■ Task objective ■
Print only the lines from the top of the data through the line with "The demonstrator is", both included, skipping every picture.

╭─ Input data

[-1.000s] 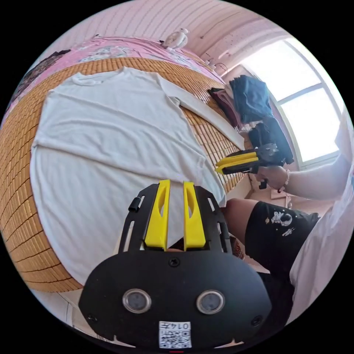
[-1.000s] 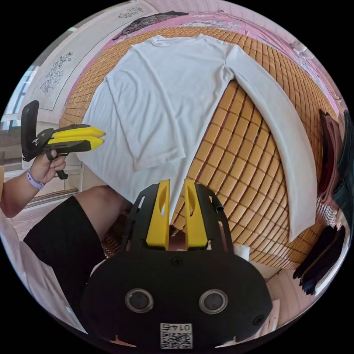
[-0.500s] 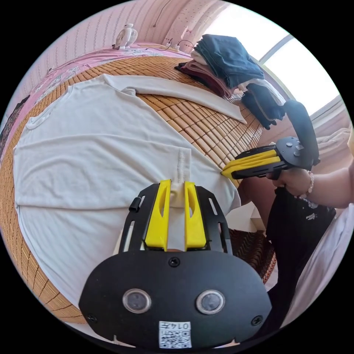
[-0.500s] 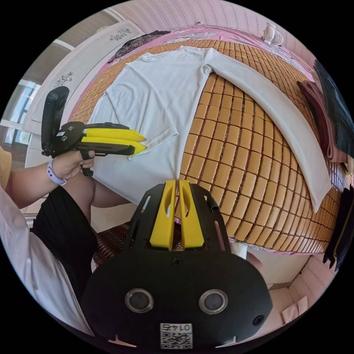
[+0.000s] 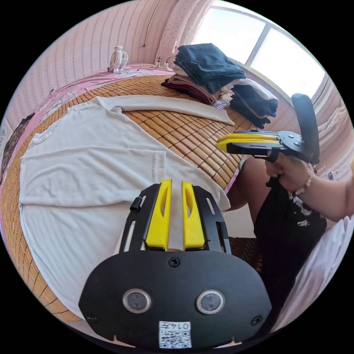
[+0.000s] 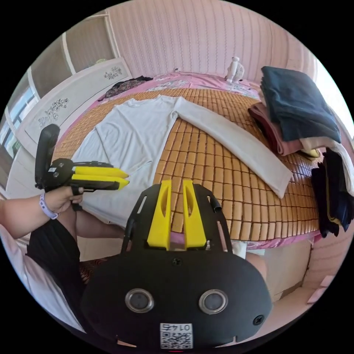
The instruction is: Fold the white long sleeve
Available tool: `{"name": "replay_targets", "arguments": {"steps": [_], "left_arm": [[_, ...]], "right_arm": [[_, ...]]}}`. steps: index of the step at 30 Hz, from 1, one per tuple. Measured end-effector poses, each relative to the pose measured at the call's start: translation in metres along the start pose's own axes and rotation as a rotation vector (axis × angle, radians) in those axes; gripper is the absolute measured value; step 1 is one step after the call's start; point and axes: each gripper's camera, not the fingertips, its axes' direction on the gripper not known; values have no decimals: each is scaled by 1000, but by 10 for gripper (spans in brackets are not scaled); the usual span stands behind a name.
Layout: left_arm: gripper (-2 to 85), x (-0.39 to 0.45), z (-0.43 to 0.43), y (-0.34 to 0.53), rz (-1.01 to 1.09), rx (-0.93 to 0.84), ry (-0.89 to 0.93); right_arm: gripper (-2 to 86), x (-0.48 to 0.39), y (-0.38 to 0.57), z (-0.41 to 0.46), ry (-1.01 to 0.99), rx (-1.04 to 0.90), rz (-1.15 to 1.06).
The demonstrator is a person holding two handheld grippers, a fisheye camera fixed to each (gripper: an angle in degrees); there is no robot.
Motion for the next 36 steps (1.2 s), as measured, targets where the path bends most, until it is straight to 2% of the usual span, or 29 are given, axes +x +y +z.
{"name": "replay_targets", "arguments": {"steps": [2, 8, 12, 16, 24, 32, 34, 36], "left_arm": [[49, 11, -13, -4, 41, 45, 3], [51, 21, -20, -45, 57, 63, 26], [57, 24, -8, -94, 95, 34, 1], [65, 29, 8, -140, 107, 37, -12], [80, 66, 88, -230, 225, -73, -13], [94, 95, 156, -267, 297, -174, -76], [86, 96, 171, -267, 298, -243, -102], [46, 100, 172, -261, 346, -235, -98]], "right_arm": [[66, 44, 5, -13, 90, 119, 144], [112, 148, 46, -15, 282, 189, 556], [114, 182, 70, -19, 190, 201, 718], [107, 214, 84, -9, 158, 98, 823], [20, 239, 111, -13, 89, 136, 845], [8, 254, 135, -19, -35, 215, 827], [7, 252, 137, -21, -44, 231, 795], [7, 248, 136, -22, -47, 240, 756]]}}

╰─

■ Task answer ■
[-1.000s] 
[-1.000s] 
[-0.500s] 
[-0.500s] 
[+0.000s] 
[+0.000s] 
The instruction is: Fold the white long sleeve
Available tool: `{"name": "replay_targets", "arguments": {"steps": [_], "left_arm": [[_, ...]], "right_arm": [[_, ...]]}}`. steps: index of the step at 30 Hz, from 1, one per tuple. Measured end-effector poses, each relative to the pose measured at the call's start: translation in metres along the start pose's own axes and rotation as a rotation vector (axis × angle, radians) in those axes; gripper is the absolute measured value; step 1 is one step after the call's start; point and axes: each gripper's camera, not the fingertips, its axes' direction on the gripper not known; values have no decimals: each is scaled by 1000, but by 10 for gripper (spans in brackets are not scaled); the usual span stands behind a name.
Layout: left_arm: gripper (-2 to 85), x (-0.39 to 0.45), z (-0.43 to 0.43), y (-0.34 to 0.53), rz (-1.01 to 1.09), rx (-0.93 to 0.84), ry (-0.89 to 0.93); right_arm: gripper (-2 to 86), x (-0.48 to 0.39), y (-0.38 to 0.57), z (-0.41 to 0.46), ry (-1.01 to 0.99), rx (-1.04 to 0.90), rz (-1.15 to 1.06).
The demonstrator is a person holding two handheld grippers, a fisheye camera fixed to each (gripper: an angle in degrees); there is no robot.

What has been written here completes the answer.